Who I Am
Text: Lorna Heilbron/Clay
On Thursday I met Bruce Wall, the Founder of the London Shakespeare Workout, for the first time. I had spoken to him on the phone and told him about the dissertation I was writing for the MA I am currently undertaking in psychotherapy at The Psychosynthesis and Education Trust and The University of East London. I had explained that the dissertation was entitled ‘Theatre: The Healing Art’. My research was into drawing parallels between what heals in the theatre and that which heals in therapy. My experience as both actress and therapist has led me to believe that what heals in theatre and therapy is one and the same thing. As a result of this discussion, Bruce invited me to participate in a Workout at HMP The Mount, a Category C Prison in Hertfordshire. I was to participate as an actress in the Workout with a view to writing about the experience from the perspective of a therapist.
Any research project has to have within it ‘a heuristic quest’, utilising ‘full and complete depictions of the experience from the frame of reference of the experiencing person’. (Moustakas ‘Heuristic Research’, 1990, p.38). My dissertation into what heals the ‘primal wound’ in both theatre and therapy was very much about integrating the split within me; one encompassing both idioms. By ‘primal wound’ I refer to that sense of anxiety or despair you may occasionally be aware of; a lack of meaning, inauthenticity, fear of real closeness ultimately in relationships, an inability to commit, a backdrop of unease characterised by a sense of what a client once described to me as ‘being only half alive’. The Workout proved a powerful opportunity to explore the ‘here and now’ of each union.
I was nervous on the train as I sat with Bruce and my fellow actors, most of whom were experienced in doing the Workouts. It was a bitterly cold day (even though it was March) with flurries of snow drifting in the air as we travelled from the station to the prison. Being inside a Prison – no matter how many times you may have seen them represented on film, television or theatre – is a raw, vivid experience. Those rolls of barbed wire on top of the fences are very real, as are the security checks, removal of mobiles and reminders of an unspoken sense of ‘us’ on the ‘outside’ coming ‘in’ to visit ‘them’ on the ‘inside’.

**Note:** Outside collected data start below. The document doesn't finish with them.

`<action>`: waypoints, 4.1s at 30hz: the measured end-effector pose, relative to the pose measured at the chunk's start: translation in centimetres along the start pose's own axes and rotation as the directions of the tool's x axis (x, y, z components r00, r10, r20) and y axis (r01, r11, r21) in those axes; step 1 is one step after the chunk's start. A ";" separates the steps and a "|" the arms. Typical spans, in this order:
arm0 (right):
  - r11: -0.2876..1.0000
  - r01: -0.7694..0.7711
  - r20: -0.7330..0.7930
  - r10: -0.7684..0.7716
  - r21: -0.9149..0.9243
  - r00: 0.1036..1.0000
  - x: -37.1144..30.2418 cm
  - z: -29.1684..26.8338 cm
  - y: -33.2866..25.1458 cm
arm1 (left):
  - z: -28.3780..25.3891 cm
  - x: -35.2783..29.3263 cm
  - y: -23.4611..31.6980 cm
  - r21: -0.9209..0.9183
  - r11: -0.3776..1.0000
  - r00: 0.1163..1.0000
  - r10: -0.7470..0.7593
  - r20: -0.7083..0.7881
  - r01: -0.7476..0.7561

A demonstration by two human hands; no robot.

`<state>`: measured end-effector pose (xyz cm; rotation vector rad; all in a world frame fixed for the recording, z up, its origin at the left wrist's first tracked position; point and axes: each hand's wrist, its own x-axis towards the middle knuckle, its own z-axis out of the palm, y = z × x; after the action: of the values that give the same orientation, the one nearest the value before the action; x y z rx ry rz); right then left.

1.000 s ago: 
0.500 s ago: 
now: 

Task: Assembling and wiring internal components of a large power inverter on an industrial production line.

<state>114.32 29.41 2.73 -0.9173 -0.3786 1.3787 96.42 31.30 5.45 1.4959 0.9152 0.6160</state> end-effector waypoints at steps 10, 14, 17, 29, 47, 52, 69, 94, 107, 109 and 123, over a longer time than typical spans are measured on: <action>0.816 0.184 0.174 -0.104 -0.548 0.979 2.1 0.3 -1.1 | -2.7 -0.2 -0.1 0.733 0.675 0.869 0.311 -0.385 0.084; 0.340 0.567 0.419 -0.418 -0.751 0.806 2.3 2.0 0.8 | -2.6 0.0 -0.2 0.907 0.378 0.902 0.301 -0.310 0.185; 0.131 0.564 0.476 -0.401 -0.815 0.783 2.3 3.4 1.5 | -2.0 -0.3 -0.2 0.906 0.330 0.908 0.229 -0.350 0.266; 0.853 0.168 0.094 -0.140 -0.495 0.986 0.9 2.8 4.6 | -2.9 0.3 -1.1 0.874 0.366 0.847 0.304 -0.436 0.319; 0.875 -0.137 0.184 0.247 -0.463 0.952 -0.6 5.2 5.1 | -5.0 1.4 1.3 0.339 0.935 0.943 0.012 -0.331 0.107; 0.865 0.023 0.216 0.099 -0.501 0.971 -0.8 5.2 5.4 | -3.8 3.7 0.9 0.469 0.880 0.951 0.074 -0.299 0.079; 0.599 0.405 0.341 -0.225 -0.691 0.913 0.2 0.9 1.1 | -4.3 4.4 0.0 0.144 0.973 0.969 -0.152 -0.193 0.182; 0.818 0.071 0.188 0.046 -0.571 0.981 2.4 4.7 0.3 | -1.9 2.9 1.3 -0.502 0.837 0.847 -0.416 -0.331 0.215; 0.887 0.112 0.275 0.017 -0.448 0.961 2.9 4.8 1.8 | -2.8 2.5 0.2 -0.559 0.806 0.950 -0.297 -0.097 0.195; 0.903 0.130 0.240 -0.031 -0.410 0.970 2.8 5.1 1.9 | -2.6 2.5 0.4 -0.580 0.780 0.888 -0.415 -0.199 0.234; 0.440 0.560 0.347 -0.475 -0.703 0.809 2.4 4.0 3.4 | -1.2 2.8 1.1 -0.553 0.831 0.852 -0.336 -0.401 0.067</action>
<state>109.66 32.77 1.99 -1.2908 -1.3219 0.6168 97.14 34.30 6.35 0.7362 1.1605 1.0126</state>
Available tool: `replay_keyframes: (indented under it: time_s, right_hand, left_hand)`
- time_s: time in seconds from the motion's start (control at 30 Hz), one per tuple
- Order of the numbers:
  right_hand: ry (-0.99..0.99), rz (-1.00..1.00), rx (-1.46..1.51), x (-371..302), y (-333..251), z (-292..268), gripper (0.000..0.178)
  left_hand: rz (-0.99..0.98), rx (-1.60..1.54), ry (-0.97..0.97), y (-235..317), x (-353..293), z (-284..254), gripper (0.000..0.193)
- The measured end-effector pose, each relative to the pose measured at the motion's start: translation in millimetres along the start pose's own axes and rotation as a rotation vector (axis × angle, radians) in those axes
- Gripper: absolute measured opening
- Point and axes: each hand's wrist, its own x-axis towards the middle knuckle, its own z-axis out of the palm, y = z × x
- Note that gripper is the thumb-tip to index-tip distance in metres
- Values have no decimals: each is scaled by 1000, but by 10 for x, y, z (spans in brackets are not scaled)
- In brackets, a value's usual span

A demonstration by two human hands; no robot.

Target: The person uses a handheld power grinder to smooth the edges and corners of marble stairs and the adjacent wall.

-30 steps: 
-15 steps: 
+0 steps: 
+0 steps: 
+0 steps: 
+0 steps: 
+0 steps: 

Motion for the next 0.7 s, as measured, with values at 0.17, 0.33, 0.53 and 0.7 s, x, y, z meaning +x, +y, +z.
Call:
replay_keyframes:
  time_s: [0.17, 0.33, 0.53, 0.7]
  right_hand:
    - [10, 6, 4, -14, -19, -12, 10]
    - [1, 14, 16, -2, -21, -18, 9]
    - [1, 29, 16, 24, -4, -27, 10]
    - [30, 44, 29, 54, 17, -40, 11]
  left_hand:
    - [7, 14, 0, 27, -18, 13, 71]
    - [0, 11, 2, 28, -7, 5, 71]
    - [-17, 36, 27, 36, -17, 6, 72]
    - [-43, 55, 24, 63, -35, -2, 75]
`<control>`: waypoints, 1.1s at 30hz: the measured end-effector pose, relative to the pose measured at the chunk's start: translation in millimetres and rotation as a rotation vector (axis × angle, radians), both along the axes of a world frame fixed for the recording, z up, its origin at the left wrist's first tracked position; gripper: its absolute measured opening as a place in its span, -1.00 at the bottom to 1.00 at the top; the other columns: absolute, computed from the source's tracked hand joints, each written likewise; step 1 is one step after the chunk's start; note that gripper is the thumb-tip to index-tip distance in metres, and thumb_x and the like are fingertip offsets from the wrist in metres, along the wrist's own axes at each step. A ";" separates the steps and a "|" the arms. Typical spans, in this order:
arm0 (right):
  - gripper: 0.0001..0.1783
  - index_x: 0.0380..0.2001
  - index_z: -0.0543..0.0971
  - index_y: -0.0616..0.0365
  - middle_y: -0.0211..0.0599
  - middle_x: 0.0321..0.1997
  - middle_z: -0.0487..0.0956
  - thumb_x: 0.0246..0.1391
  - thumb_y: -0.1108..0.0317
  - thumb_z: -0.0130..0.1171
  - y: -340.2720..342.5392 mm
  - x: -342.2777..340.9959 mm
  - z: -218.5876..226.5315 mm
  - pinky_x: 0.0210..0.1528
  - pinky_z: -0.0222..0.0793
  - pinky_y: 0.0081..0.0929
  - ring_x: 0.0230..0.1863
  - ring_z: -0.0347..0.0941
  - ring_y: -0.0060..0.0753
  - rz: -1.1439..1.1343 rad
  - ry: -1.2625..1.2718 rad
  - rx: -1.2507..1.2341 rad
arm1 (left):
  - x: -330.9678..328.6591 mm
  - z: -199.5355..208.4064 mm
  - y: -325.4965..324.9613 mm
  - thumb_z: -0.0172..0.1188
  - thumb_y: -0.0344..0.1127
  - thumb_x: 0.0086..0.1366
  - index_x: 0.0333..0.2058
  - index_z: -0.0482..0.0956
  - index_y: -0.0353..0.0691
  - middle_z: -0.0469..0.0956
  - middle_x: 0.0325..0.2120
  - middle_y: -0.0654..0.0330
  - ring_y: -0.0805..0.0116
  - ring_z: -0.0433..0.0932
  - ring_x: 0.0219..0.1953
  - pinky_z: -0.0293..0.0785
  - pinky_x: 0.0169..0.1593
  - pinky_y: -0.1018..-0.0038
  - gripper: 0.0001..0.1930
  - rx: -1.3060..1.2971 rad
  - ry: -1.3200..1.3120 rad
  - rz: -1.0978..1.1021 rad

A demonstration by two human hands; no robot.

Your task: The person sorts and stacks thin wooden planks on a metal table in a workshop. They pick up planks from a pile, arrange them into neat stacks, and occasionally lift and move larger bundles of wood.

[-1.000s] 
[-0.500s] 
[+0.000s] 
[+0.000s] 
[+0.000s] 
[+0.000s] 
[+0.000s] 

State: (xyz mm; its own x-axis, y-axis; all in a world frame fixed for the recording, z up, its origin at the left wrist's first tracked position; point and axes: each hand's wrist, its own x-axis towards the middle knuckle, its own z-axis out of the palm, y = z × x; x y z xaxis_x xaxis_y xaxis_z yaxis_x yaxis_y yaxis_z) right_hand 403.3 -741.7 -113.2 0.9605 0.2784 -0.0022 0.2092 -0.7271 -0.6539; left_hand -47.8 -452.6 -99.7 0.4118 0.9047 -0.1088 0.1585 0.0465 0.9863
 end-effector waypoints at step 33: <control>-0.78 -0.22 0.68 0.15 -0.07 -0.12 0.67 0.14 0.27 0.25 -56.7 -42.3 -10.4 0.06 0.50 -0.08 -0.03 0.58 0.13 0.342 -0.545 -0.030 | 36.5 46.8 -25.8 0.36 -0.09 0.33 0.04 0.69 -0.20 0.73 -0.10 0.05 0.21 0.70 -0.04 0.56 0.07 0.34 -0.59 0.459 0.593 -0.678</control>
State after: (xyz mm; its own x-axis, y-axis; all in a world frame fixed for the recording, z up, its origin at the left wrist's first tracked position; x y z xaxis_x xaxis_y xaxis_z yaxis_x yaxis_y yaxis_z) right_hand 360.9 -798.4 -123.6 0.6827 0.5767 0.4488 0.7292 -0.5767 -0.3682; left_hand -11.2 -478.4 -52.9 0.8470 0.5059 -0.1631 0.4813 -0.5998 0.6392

The LSW Workouts are often oversubscribed and on this occasion there were about twenty-five inmates and around eight of us, not including Bruce. We began doing ‘trust’ exercises and a game called ‘Fire, Blood and Ice’. Bruce asked the participants which emotions they wanted to work on and the three chosen were ‘Rage, Love and Despair’ – each a ‘feeling state’ regularly explored in both theatre and therapy. We passed the emotions from one person to the next, through eye contact, body movement and intention. The consciousness of the room was both acuminate and highly concentrated.
One Shakespeare scene Bruce chose to work on was from ‘Measure for Measure’, a scene set in a prison where the noviciate nun, Isabella, visits her brother, informing him that he must die (Act III, Scene 1). She explains that the only way to escape his death sentence is for her to give up her virginity, her honour. Two of the actors (Alasdair Craig and Suzy Marston) acted the scene as if in a modern day prison (not unlike HMP The Mount) with a glass wall and two modern day guards (Celina Hinchcliffe and Richard Nock) between them. No speech, no touch. The response was electric, palpable. The man sitting next to me muttered ‘Give it up, darling’ and the man on my other side was outraged: ‘My sister would do it for me.’ The room was full of shouts to Isabella to ‘Give up the cherry’, as active encouragement to their fellow inmate, left in the prison.
When the volunteering prisoners themselves in turn enacted the scene, bravely learning and speaking Claudio’s emotional highpoints, they spoke the verse simply with dignity, courage and grace.
At the end of the session we each drew a line in iambic pentameter written on a slip of paper out of a paper bag. One line followed on from another. We felt a connection as we spoke our lines. The effect was an endless flow of laughter, as one line elicited a humourous connection and, where appropriate, sadness too.
Two and a half hours later there were hugs, the shaking of hands and a gradual leave-taking. I wanted to thank every single inmate for including me in a most soulful and profound experience.
As we left to go ‘out’, leaving our fellow actors ‘inside’, we walked toward the exit. One of the inmates, someone I realised was not in the Workout, shouted across into the cold, ‘A horse. A horse. My Kingdom for a horse!’ (Richard III, V,v)
What did I learn? As an actress that the power of the spoken word is a living experience, transcending time and space. As Peter Brook, the director, says: ‘Theatre is Life’. As a therapist it reminded me once again that therapy is an inter-subjective situation in which to be effective and to enable healing to occur I must demonstrate the utmost respect for the client, a genuine interest and a ‘non-defensiveness’ in response to each related experience.